Lusaka – U.S. Treasury Secretary Janet Yellen is in Zambia, the second leg of her African tour aimed at boosting U.S. investment and ties, in a capital city that is clearly dominated by the yuan.
Yellen arrived via the refurbished Kenneth Kaunda International Airport, which was expanded with Chinese financing in 2015, and sailed past billboards with Chinese signage and new companies, a sign of Beijing’s influence and growing ties to the United States. Evidence of fierce competition
But the growth the country has experienced has been accompanied by a heavier debt burden. Zambia failed to make a $42.5 million bond payment in November 2020, becoming the first African sovereign to default during the pandemic. Negotiations have been ongoing over how to deal with the debt burden.

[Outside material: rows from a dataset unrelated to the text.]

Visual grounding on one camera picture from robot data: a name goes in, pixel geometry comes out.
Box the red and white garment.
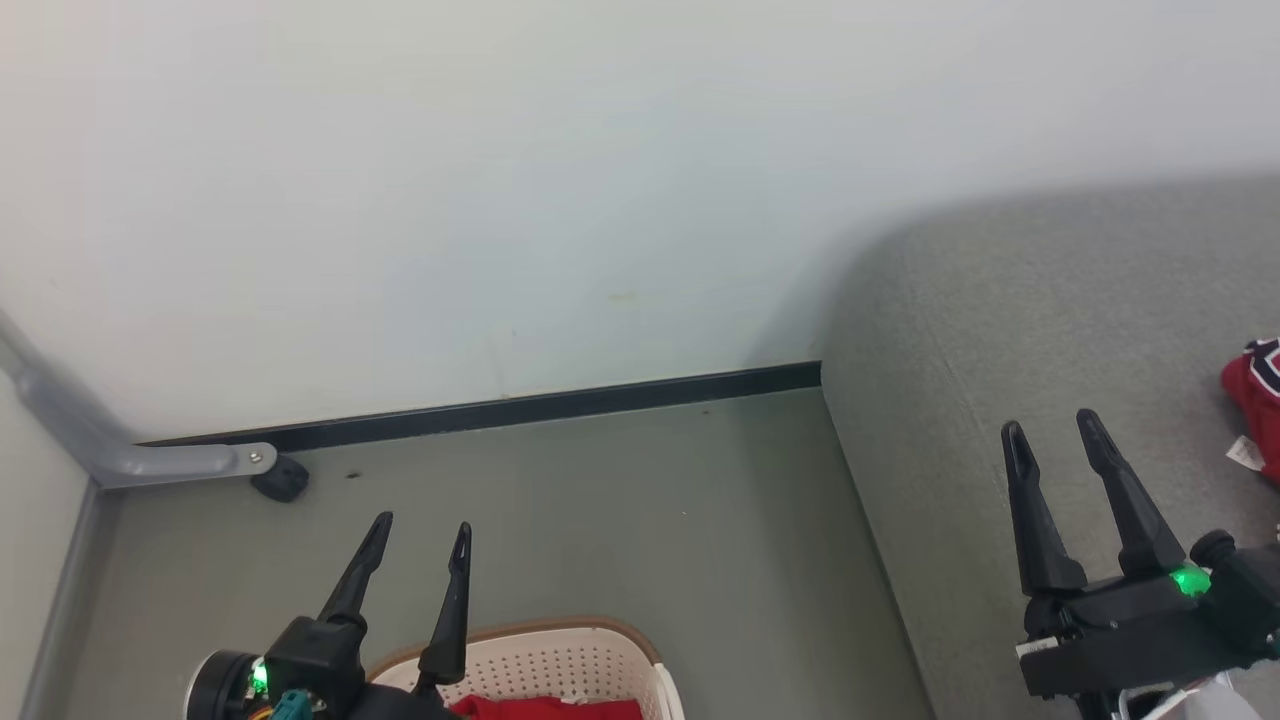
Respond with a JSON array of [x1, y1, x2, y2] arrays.
[[450, 695, 644, 720]]

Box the black caster wheel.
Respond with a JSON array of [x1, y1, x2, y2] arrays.
[[250, 455, 310, 503]]

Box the cream perforated laundry basket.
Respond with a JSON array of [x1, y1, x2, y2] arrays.
[[365, 617, 686, 720]]

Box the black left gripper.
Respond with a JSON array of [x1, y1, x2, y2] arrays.
[[262, 511, 473, 720]]

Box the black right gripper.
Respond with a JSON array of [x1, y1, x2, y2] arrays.
[[1001, 408, 1261, 701]]

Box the grey wall skirting strip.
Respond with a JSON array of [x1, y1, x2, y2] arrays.
[[18, 480, 126, 720]]

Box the red garment with navy trim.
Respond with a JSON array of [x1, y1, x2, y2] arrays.
[[1220, 338, 1280, 484]]

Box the black baseboard strip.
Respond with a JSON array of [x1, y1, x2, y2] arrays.
[[135, 361, 823, 451]]

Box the grey fabric sofa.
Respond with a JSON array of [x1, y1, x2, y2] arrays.
[[820, 175, 1280, 720]]

How Zambia renegotiates its debt with China will provide a test case of China’s tolerance for other overextended countries facing debt distress.
Debt will be a topic on Monday when Yellen meets Zambia’s president and finance minister to push China to continue talks. She will also tour pharmaceutical plants that have benefited from U.S. investment, demonstrating what she sees as success stories.
“Many African countries are now plagued by mountains of unsustainable debt. That’s definitely a problem. Much of it has to do with Chinese investment in Africa,” Yellen said in an interview with The Associated Press in Senegal on Saturday. This is the first stop of her trip to Africa.
Still, Yellen insisted her visit was not about competing with China.
“We want to deepen our engagement,” she said, “and we see a need for opportunity and economic growth for a rapidly growing young population.”
“We have many government programs and international programs to help build infrastructure,” she said. “When we do that, we want to make sure we’re not creating the same problems that Chinese investment sometimes creates here.”
Yellen said the U.S. wants to invest in companies whose contracts “are transparent, where our projects genuinely deliver broad-based benefits to the people of Africa and do not leave an unsustainable legacy of debt.”
Experts say a prolonged debt crisis could permanently hamper the recovery of countries like Zambia, driving the entire country into the abyss of poverty and unemployment and excluding it from credit for future reconstruction.
To showcase the U.S. efforts, Yellen’s first stop in Zambia was a visit to Mylan Laboratories, a subsidiary of U.S. drugmaker Viatris. Established in 2010 with a $10 million investment, the laboratory manufactures drugs for malaria and HIV in the country and region.
She also plans to stop at Zambia’s National Institute of Public Health, which is considered a model institution of its kind.